21 décembre 2014

Temoignage à propos des Auxiliaires de vie

Faire confiance au SESSAD ? Aux auxiliaires de vie ?

On devrait pourtant y arriver

C’est si difficile de faire confiance. Quand mes enfants étaient petits, j’ai eu beaucoup de mal à les faire garder par quelqu’un d’extérieur à la famille, handicap ou pas. Avec Marie*, petite fille atteinte d’un syndrome de Rett et par conséquent polyhandicapée, nous n’avons pu franchir le pas avec son papa que lorsqu’elle a eu 7 ans. Et par nécessité.  

Marie a un petit frère et lorsqu’il a été en âge d’aller à l’école, je ne pouvais pas, à la fois préparer Marie pour son départ au centre à 8h20 et emmener Nicolas1 à la maternelle. J’aurai pu prévoir de réveiller Marie plus tôt mais pour son confort (et le mien aussi, j’avoue), j’ai sollicité l’APF et son Sessad2. Depuis plus de 2 ans donc, une personne vient s’occuper de Marie de 7h30 à 8h30 les jours d’école. S’occuper de Marie, ça veut dire la changer, la lever, la mettre aux toilettes, l’habiller, lui donner son petit déjeuner, la préparer au départ. J’ai directement contacté l’APF3 car dans APF, il y a « paralysés » et que je me suis dit que les personnes de l’APF seraient plus à même de s’occuper d’une petite fille polyhandicapée que n’importe quel autre organisme qui aide principalement les personnes âgées. 

Malgré tout, il y a encore des points à améliorer. Le service est à mon écoute mais je déplore néanmoins ces va-et-vient dans ma maison… Marie a entre 3 et 5 intervenantes différentes par semaine… Chacune avec ses qualités et ses défauts. Entre celle qui ne se lave pas les mains, celle qui rentre dans la chambre avec les chaussures sales, celle qui met la couche à l’envers, celle qui parle fort (non, ma fille n’est pas sourde), celle qui « gagatise » (non, ma fille n’est plus un bébé), celle qui ne lui parle pas (« et non, tu n’es pas entrain d’habiller une poupée ou un mollusque »), celle qui insiste pour mettre les chaussures orthopédiques alors que Marie grimace (« mais regarde, tu n’as pas mis la bonne attelle dans la bonne chaussure »), celle qui fait tout pour faire disparaître les jolies boucles de Marie (« tu ne trouves pas qu’elle ne ressemble à rien quand tu la coiffes ? »), celle qui oublie de lui donner un médicament (je les avais pourtant tous bien mis sur la table…), celle qui n’a toujours pas compris que Marie partait à 8h20 et qu’il faut donc qu’elle soit prête à cette heure là (« le lit, tu le feras après »), celle justement qui ne sait pas faire un lit, ou celle qui passe un quart d’heure à ranger chaque doudou, celle qui ne vient pas, celle qui râle, qui souffle, qui geint, celle qui t’explique que c’est trop dur de s’occuper d’un enfant handicapé (?!?!)… 
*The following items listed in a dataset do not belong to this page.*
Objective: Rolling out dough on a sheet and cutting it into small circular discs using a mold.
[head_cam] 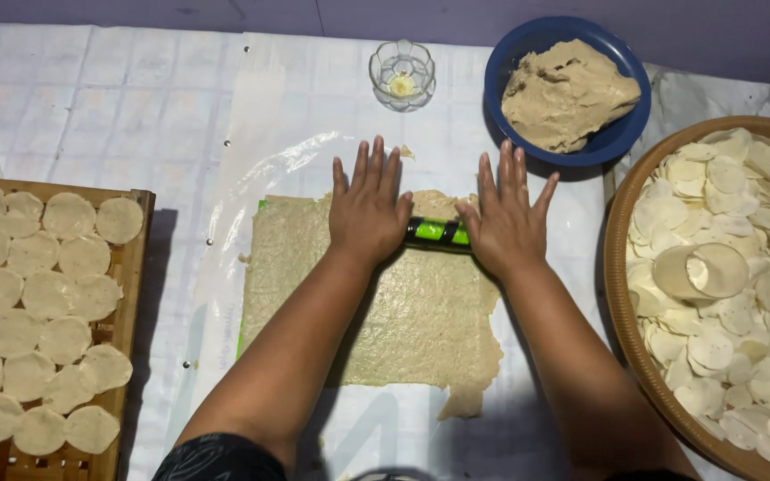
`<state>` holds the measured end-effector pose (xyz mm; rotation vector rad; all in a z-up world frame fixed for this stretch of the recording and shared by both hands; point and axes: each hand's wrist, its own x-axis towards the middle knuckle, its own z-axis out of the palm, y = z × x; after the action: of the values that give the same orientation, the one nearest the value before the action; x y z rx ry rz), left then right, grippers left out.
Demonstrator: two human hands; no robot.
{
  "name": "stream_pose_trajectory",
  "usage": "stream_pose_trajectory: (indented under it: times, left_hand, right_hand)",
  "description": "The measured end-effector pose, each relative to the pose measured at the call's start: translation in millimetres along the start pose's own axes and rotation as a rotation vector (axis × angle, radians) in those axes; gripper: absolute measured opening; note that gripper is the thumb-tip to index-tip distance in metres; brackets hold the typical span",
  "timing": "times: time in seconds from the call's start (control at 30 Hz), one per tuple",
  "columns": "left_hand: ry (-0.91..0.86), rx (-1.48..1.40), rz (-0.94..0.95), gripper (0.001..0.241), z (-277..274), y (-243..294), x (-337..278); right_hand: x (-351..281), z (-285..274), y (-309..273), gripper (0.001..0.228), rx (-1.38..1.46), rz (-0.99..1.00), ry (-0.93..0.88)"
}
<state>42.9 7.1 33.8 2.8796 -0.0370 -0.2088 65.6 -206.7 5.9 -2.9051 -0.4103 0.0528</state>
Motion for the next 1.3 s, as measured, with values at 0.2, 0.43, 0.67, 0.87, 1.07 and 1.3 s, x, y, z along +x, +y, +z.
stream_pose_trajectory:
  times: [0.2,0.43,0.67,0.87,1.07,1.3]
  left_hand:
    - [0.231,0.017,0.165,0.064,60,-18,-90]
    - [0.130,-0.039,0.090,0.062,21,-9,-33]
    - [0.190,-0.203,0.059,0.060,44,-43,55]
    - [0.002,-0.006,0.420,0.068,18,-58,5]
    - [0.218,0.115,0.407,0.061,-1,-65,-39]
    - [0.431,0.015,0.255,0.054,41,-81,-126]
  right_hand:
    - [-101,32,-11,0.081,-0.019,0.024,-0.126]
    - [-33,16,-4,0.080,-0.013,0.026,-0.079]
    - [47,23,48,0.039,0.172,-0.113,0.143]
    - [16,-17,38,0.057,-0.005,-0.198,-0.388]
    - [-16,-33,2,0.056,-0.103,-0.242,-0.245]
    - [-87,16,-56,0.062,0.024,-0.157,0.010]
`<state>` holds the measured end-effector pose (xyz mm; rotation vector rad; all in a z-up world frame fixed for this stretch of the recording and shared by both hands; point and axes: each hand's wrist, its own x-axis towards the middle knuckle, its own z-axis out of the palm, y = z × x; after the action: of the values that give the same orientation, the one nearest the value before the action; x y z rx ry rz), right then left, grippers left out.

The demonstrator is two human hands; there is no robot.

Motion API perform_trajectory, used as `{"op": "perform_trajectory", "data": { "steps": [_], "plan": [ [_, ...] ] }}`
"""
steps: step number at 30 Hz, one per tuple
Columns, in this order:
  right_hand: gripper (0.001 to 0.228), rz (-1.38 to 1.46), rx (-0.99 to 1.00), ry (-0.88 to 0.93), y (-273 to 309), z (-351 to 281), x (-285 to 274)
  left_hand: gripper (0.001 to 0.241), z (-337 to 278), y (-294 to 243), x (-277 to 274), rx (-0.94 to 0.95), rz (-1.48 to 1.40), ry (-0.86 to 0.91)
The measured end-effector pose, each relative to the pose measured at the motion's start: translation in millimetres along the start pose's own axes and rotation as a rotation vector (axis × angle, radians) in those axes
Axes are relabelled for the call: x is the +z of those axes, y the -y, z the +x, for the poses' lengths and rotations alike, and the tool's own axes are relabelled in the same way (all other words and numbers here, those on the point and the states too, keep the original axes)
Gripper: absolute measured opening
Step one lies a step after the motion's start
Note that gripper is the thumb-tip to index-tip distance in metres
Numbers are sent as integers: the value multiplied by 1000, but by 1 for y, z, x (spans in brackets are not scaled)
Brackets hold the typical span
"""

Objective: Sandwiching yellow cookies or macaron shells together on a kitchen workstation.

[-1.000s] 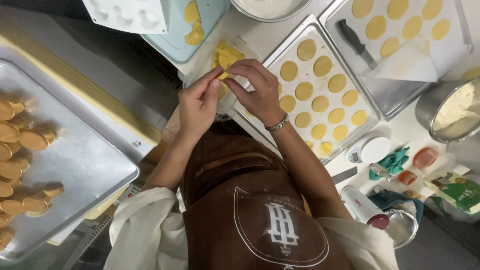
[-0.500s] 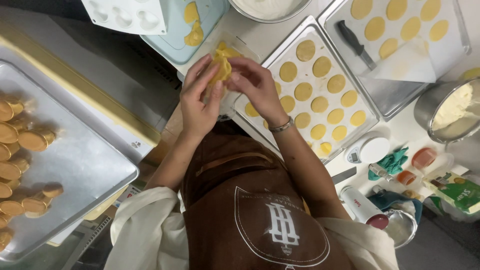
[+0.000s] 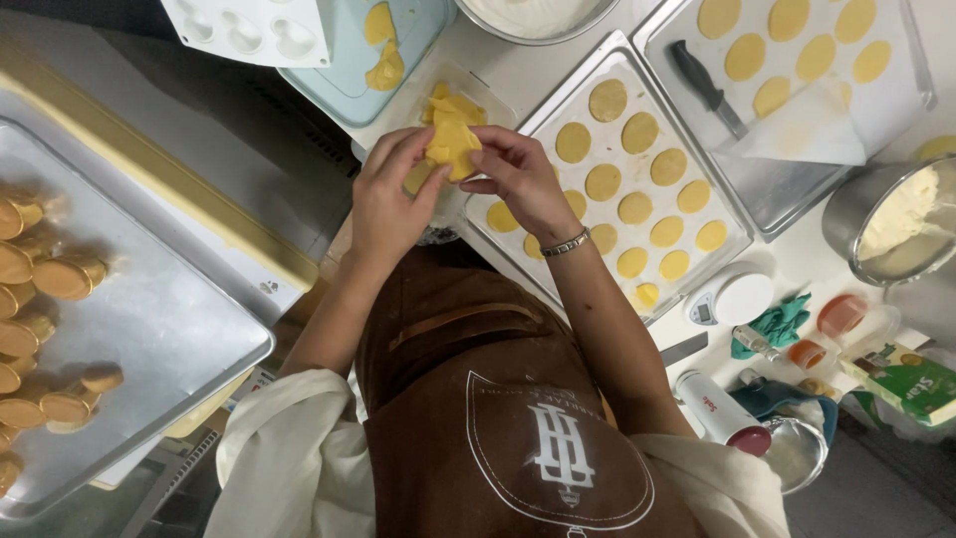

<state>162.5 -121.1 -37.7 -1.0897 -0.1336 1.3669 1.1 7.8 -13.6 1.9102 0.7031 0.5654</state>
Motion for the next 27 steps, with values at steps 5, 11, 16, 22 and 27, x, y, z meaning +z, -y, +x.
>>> {"op": "perform_trajectory", "data": {
  "steps": [5, 11, 16, 22, 27],
  "plan": [
    [30, -194, 1, 3, 0, -1, 1, 36, 2, 8, -2, 100, 132, 31],
    [29, -155, 19, -121, -6, 4, -3, 21, 14, 23, -1, 70, 77, 15],
    [29, -162, 15, -192, 0, 5, -7, 13, 57, 87, -5, -232, -49, -93],
    [27, -140, -2, -178, -6, 9, -12, 17, 78, 123, -3, 100, 243, -111],
    [32, -204, -49, -154, -4, 8, -2, 19, 43, 61, 2, -228, -213, 181]
  ]
}}
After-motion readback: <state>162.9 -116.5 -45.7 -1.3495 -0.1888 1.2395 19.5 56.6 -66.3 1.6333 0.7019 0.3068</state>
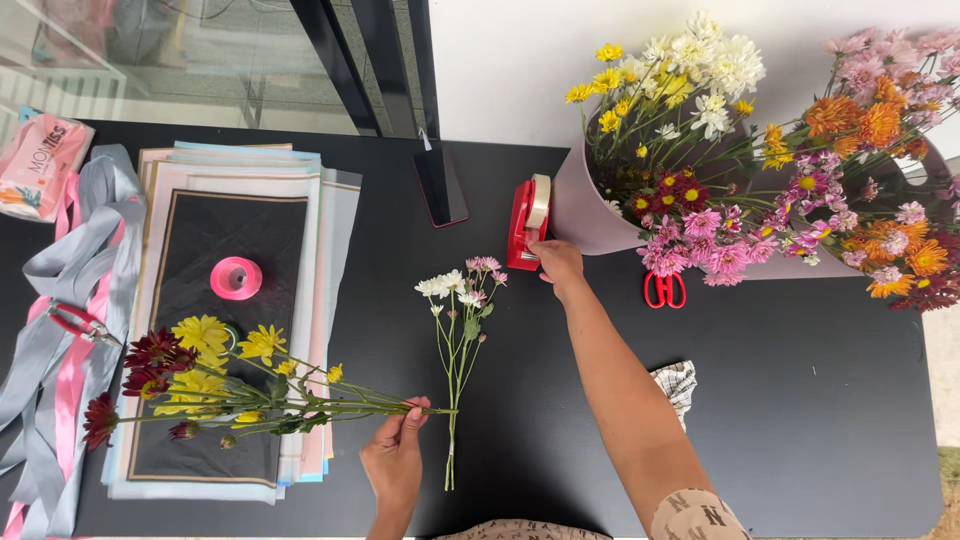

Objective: The person selects several flower stems from buckets, groups them together into a bunch, and wraps clear tape from a dispenser around the stems to secure them.

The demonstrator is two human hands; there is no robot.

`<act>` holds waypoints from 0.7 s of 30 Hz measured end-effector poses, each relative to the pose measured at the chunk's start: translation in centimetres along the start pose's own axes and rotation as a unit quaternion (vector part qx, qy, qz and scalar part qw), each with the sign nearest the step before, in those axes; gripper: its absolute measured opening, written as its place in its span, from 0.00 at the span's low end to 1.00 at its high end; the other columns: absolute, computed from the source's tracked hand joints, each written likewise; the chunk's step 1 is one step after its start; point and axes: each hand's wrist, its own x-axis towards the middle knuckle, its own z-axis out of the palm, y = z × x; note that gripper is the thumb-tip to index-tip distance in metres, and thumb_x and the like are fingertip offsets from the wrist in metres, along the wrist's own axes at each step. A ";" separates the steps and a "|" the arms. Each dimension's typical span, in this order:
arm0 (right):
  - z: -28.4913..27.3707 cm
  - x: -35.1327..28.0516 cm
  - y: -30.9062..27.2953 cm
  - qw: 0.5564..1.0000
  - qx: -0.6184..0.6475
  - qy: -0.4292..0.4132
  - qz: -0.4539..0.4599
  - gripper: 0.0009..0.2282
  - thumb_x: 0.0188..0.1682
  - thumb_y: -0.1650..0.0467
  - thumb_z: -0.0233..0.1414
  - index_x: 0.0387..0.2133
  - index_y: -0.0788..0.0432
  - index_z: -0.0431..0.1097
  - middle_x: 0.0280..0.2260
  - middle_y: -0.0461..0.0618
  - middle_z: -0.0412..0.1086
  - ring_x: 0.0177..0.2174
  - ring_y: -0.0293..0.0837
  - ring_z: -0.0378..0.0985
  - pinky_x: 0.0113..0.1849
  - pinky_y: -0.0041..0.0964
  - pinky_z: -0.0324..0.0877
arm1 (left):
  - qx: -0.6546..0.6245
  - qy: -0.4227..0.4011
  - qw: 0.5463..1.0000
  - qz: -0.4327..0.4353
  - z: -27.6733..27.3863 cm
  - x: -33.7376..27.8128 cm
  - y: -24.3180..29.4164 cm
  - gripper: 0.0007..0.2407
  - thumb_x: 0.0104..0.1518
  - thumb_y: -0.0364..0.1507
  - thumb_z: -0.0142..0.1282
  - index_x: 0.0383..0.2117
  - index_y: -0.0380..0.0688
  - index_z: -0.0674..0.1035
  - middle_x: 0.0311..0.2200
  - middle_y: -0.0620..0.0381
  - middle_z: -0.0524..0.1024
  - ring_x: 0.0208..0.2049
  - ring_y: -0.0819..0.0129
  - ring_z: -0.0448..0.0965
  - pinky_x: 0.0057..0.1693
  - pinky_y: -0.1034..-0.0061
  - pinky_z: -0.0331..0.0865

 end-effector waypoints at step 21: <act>-0.6 -3.0 -1.8 0.999 0.034 0.009 -0.020 0.05 0.44 0.67 0.53 0.30 0.54 0.74 0.30 0.42 0.72 0.34 0.34 0.71 0.36 0.32 0.69 | -0.014 -0.056 0.998 0.016 2.0 2.4 -0.3 0.07 0.53 0.25 0.53 0.34 0.37 0.82 0.32 0.54 0.82 0.37 0.70 0.81 0.50 0.77 0.76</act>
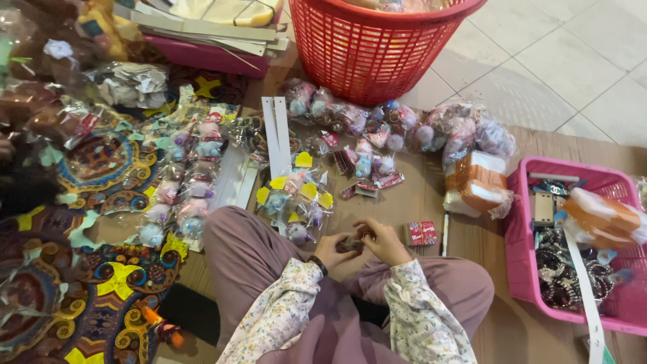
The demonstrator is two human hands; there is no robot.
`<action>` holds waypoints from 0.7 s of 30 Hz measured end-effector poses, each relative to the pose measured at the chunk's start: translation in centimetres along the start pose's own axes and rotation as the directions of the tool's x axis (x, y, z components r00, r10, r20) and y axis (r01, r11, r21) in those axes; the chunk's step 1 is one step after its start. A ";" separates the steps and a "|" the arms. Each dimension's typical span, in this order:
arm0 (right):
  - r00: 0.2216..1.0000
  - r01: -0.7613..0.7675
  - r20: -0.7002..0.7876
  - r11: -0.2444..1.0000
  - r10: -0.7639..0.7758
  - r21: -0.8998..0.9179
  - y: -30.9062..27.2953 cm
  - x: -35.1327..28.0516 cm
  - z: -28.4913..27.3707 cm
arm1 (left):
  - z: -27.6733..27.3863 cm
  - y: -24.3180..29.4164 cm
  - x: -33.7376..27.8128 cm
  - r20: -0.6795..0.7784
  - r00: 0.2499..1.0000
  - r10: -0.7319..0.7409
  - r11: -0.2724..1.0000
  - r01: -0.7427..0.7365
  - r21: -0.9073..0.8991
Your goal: The person sits on the floor and packs small craft items, including colorful pom-poms and beads, into clear plastic bags. They use scissors to cut the bags and then seal them, placing the finished packages on the floor.
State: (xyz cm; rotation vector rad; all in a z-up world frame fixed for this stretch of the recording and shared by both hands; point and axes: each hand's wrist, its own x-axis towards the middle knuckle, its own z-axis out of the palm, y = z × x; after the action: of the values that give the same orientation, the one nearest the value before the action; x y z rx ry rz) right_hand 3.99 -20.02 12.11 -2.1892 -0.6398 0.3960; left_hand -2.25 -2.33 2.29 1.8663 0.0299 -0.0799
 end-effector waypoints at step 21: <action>0.956 0.251 -0.148 0.967 -0.253 -0.036 -2.6 -0.5 0.3 | -2.0 1.1 -2.9 -0.330 0.940 0.092 0.995 -0.095 0.006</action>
State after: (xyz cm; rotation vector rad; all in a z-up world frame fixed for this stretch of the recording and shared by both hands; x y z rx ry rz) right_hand 2.62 -18.68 13.97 -2.0953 -0.8275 0.0891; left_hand -5.01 -0.65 4.12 1.8504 0.1731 0.2999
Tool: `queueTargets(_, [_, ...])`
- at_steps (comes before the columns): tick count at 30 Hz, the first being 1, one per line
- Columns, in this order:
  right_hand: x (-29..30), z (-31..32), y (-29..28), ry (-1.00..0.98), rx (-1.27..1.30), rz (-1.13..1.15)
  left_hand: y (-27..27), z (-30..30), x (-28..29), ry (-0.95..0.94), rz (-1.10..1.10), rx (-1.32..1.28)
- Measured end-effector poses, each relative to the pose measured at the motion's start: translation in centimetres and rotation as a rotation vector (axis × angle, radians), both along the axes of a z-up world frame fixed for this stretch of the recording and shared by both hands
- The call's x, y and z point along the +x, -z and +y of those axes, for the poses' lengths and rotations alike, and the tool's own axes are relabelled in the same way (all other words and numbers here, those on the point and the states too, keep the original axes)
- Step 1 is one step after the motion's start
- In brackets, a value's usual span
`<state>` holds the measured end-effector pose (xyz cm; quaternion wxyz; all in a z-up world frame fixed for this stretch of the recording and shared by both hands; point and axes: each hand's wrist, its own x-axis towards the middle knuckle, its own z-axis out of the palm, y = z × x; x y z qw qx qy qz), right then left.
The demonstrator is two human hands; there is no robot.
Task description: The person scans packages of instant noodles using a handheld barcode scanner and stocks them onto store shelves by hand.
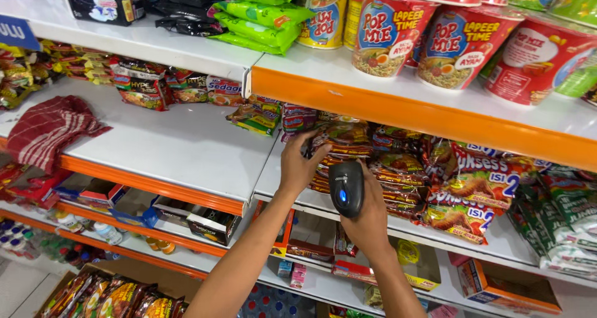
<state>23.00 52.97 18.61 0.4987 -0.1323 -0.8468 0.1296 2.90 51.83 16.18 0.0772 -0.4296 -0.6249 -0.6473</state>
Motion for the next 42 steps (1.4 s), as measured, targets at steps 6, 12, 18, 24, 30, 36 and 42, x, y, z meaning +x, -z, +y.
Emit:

En tant que Maman, je demande juste que la personne qui s’occupe de Marie soit à son écoute, qu’elle lui parle normalement, qu’elle la respecte (en ne portant pas, par exemple, un parfum « capitonneux » qui envahit son espace sensoriel), qu’elle la regarde (Marie ne parle pas et s’exprime principalement par son regard, ses mimiques), qu’elle soit à l’aise avec elle, naturelle.  

Aujourd’hui, l’équipe qui tourne auprès de Marie semble être à peu près stable et commence à bien la connaître mais il n’empêche : je ne suis pas encore prête ni à leur demander de faire une toilette, ni à m’absenter de la maison quand une auxiliaire de vie est là. Le « mode d’emploi » de Marie est trop spécifique. Elle est trop fragile pour qu’on ose « prendre le risque ». Tant pis, le vrai répit attendra. 

Une maman qui a du mal à faire confiance

 1Les prénoms ont été changés 

2Service d'Éducation Spéciale et de Soins à Domicile Le domicile, en l'occurrence, ce sont les lieux où l'enfant vit et où il exerce ordinairement ses activités.